Dejando a Fanfán y sus hermanos a merced de los zapadores, el capitán y su ayudante abandonan el reducto y cruzan la pasarela que lleva a los barracones, donde todo empieza también a arder. El calor del incendio es insoportable, y da la impresión de que las llamas hagan ondular el aire en la distancia, donde filas desordenadas de jinetes, artilleros e infantes que empujan carros y cargan toda clase de bultos convergen en la marea azul, parda y gris que se desplaza lentamente por el camino de El Puerto. Doce mil hombres en retirada.
- Nos queda un paseíto -comenta Bertoldi, resignado-. Hasta Francia.
- Más lejos, me temo. Dicen que ahora toca Rusia.
- Mierda.
Simón Desfosseux mira atrás por última vez, en dirección a la ciudad lejana, inalcanzable, que enrojece despacio en el crepúsculo de la bahía. Ojalá, piensa, aquel extraño policía haya encontrado al fin lo que buscaba.
Noche de levante en calma. Ni una ráfaga de brisa en el aire cálido e inmóvil. No hay ruidos, tampoco. Sólo las voces de dos hombres que conversan en voz baja, en la penumbra de un farol puesto en el suelo, entre los escombros del patio del castillo de Guardiamarinas. Junto al boquete del muro que da a la calle del Silencio.

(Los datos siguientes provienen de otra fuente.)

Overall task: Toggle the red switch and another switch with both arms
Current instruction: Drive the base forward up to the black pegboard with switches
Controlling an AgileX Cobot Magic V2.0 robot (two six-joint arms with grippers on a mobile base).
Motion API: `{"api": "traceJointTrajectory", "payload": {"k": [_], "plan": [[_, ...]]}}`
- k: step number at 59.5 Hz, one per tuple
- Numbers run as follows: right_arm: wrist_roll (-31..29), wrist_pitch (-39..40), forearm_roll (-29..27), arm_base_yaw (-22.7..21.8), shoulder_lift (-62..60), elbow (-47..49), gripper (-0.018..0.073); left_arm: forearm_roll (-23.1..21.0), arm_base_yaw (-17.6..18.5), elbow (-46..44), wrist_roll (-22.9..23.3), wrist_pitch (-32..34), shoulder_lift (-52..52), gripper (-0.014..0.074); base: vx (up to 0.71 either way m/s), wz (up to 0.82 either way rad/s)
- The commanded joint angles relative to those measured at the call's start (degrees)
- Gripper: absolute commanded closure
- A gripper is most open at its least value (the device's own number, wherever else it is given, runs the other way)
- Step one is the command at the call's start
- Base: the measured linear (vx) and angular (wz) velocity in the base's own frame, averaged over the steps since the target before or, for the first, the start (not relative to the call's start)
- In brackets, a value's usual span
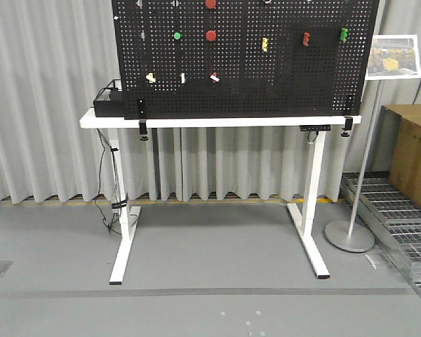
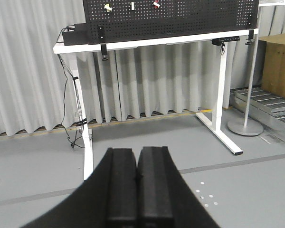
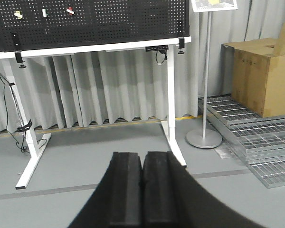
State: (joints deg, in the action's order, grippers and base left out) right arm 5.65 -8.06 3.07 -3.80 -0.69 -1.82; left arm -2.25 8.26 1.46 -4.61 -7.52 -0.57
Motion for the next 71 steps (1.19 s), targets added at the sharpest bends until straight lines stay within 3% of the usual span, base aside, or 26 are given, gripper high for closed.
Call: {"api": "traceJointTrajectory", "payload": {"k": [1,30,71], "plan": [[-0.3,4.7,0.1,-0.3,-0.7,-0.3,0.0566,0.0,-0.1,1.2,0.2,4.3,-1.1,0.0594,0.06,0.0],[-0.3,4.7,0.1,-0.3,-0.5,-0.3,0.0566,0.0,-0.1,1.2,0.2,4.4,-1.1,0.0594,0.23,0.01],[-0.3,4.5,0.1,-0.3,-0.4,-0.3,0.0566,0.0,-0.1,1.2,0.2,4.4,-1.1,0.0594,0.47,0.02]]}}
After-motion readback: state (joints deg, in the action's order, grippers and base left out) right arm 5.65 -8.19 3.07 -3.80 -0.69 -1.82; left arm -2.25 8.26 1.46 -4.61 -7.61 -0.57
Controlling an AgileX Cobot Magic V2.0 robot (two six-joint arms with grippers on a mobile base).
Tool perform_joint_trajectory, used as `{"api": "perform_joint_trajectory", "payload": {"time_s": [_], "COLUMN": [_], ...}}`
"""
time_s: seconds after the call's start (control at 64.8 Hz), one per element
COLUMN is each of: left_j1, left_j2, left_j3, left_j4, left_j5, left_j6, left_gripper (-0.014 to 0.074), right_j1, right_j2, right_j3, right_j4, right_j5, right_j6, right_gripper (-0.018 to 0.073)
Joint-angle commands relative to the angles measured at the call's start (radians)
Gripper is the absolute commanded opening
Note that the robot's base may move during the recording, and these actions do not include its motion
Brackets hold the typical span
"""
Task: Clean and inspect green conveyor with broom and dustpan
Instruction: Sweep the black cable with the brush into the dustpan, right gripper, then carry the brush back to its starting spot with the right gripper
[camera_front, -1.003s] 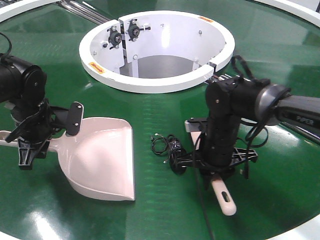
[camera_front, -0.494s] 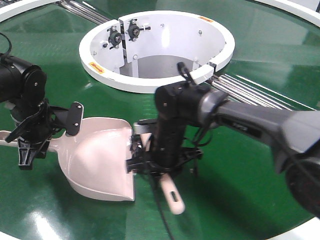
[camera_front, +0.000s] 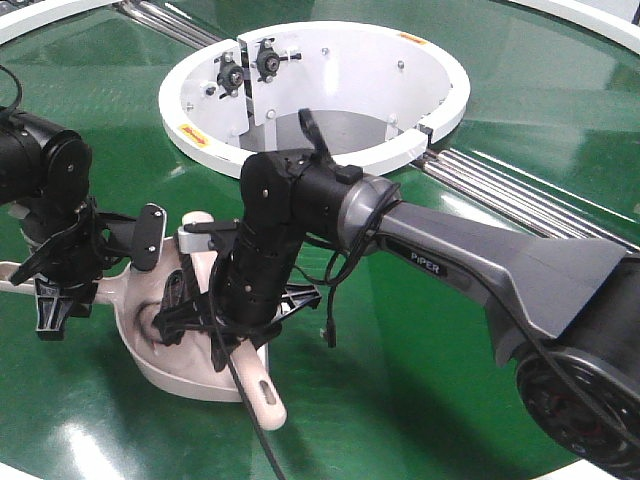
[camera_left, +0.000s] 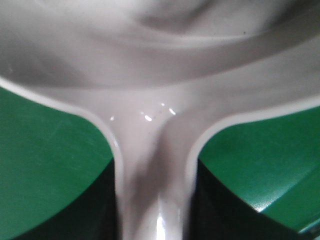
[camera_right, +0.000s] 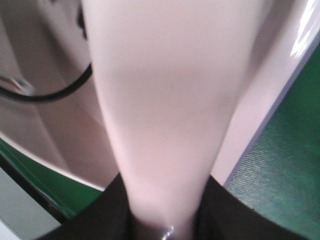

- No me pida tanto -dice Hipólito Barrull.
A su lado, Rogelio Tizón se calla un instante. No le pido nada, responde al fin. Sólo su versión de los hechos. Su enfoque del asunto. Usted es el único con la lucidez suficiente para darme lo que necesito: el punto racional que aclare el resto. La mirada científica que ordene lo que ya conozco.
- No hay mucho que ordenar, en mi opinión. No siempre es posible… Hay claves que nunca estarán a nuestro alcance. No en este tiempo, desde luego. Harán falta siglos para comprender.
- Jabonero -murmura el comisario entre dientes.
Está decepcionado. Confuso, todavía.
- Un maldito y simple jabonero -repite, tras un instante.
Siente en él la mirada del profesor. Un destello del farol en el doble reflejo de los lentes.
- ¿Por qué no?… Eso apenas tiene que ver. Es cuestión de sensibilidades.
- Dígame qué le parece.
Aparta el rostro Barrull. Es evidente su incomodidad por estar allí. Hace rato que ésta supera a su curiosidad inicial. Desde que subió del sótano del castillo, su actitud es distinta. Evasiva.
- Sólo he hablado con él durante media hora.
Tizón no dice nada. Se limita a esperar. Al cabo de un momento ve cómo el otro mira alrededor, a las sombras del viejo edificio oscuro y abandonado.
- Es un hombre obsesionado por la precisión -dice al fin Barrull-. Seguramente la familiaridad de su oficio con la química tiene mucho que ver… Maneja, por decirlo así, un sistema propio de pesos y medidas. En realidad es hijo de nuestro tiempo… De pleno derecho, además. Un espíritu cuantificador, diría yo. Geométrico.